Simple Program execution

Consider a simple below program

void func1 () {
	int z = 1;
	z = z + 1;
}

int main() {
	int a = 1;
	int b = 3;
	func1();
	int c = a + b;
	return 0;
}

The process execution steps from CPU & Stack perspective

  1. Program is started, process is created, code (machine code) is loaded in the code section in memory
  2. In the code file header, the address of main will be written, initialise the pc to that address and start executing the code
  3. Store the start pointer of stack to sp register
  4. Store the base pointer & link register of stack to bp & lr register
  5. Move “1” to ro - int a = 1; line
  6. store the ro to the memory at location [bp - 8], this will do a memory write
  7. Similar step 5 & 6 for b = 3;
  8. Call func1(), load the pc to lr
  9. update pc to the address of func1
  10. initilize the sp by sp + 8 and save it to register
  11. Store the main’s bp in the memory
  12. Repeat steps from 3
  13. Func1 ends: update the pc to the address of lr
  14. load sp from the current func’s bp
  15. load r0; read the memory to load “a” to ro
  16. load r1; read the memory to load “b” to r1
  17. add and store in r3 = r0 + r1
  18. write the r3 to memory
  19. load the kernal lr and base pointer
  20. return
  • When a infinite function calls happens, that time the stack grows and reaches limit.
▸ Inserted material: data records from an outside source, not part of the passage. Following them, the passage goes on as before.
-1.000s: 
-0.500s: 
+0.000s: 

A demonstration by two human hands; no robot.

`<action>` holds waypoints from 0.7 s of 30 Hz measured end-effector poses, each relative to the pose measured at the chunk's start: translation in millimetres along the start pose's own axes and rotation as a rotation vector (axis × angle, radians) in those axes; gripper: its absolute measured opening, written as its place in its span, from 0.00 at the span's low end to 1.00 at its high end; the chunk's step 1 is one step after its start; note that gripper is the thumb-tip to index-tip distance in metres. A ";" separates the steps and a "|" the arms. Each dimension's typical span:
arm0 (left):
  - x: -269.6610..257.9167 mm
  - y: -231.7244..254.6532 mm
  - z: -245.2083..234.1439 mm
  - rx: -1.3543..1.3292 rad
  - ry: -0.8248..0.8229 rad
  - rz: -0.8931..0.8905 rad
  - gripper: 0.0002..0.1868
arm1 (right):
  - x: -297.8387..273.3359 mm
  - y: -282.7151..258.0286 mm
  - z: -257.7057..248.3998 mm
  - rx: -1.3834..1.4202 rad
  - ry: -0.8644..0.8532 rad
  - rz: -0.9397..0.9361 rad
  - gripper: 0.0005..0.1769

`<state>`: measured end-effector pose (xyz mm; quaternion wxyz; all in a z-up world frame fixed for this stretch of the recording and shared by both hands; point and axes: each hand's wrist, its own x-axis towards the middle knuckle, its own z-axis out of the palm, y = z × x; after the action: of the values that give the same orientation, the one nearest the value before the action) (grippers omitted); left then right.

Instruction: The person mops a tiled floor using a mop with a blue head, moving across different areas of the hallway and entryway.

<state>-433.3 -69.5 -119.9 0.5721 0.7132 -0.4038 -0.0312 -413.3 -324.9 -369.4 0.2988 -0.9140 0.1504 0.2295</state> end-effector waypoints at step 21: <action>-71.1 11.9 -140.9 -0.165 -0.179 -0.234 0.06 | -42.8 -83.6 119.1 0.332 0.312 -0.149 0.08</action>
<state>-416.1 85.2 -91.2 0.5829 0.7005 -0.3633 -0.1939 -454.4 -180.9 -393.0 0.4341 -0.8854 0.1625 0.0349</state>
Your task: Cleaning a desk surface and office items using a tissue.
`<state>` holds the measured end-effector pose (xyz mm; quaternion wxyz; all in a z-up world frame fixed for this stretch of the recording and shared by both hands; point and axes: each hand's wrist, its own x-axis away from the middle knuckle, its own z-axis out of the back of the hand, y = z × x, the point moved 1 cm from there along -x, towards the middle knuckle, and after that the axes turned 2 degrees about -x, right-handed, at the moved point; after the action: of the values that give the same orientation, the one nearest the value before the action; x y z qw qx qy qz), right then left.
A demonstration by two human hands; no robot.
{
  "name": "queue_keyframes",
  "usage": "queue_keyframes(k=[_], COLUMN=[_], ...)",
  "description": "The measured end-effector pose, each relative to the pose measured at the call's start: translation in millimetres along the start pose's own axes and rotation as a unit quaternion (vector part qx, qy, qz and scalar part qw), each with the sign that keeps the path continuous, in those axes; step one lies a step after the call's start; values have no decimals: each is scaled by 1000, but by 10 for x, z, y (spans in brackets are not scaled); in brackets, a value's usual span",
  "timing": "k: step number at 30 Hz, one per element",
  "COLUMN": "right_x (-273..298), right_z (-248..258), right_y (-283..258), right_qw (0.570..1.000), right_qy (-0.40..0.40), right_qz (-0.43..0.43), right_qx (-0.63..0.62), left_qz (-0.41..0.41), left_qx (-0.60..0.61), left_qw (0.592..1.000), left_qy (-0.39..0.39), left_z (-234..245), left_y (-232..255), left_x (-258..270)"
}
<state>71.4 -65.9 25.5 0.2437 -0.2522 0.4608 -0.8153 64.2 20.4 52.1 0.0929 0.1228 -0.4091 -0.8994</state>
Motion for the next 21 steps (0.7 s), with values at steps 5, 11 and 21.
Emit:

This is what a stack overflow is called.
    • Also when a large local variable is stored in the stack
    • Stack has a limit, which can be overridden by the compiler
  • When a function call is done, CPU will perform a context switch for function and will have to store the current registers data to memory and load the register for new functions
    • When the function is done executing then the previous func data which was stored in the memory will have to be loaded again to the registers
  • So for every function call, the pc will update and a new memory read will happen
  • A single memory read will cache continuous code from the pc, so when a new function is called the pc will change and all the cache would not be useful.
    • So multiple function call can make the execution slow because of cache invalidation and context switching
  • Some compiler so allow to make the function inline to all the place where it’s code.
    • Basically copy the function code and place it the caller’s code
    • But the downside of doing this is it will make the binary file larger
  • Parameters and return values are passed by registers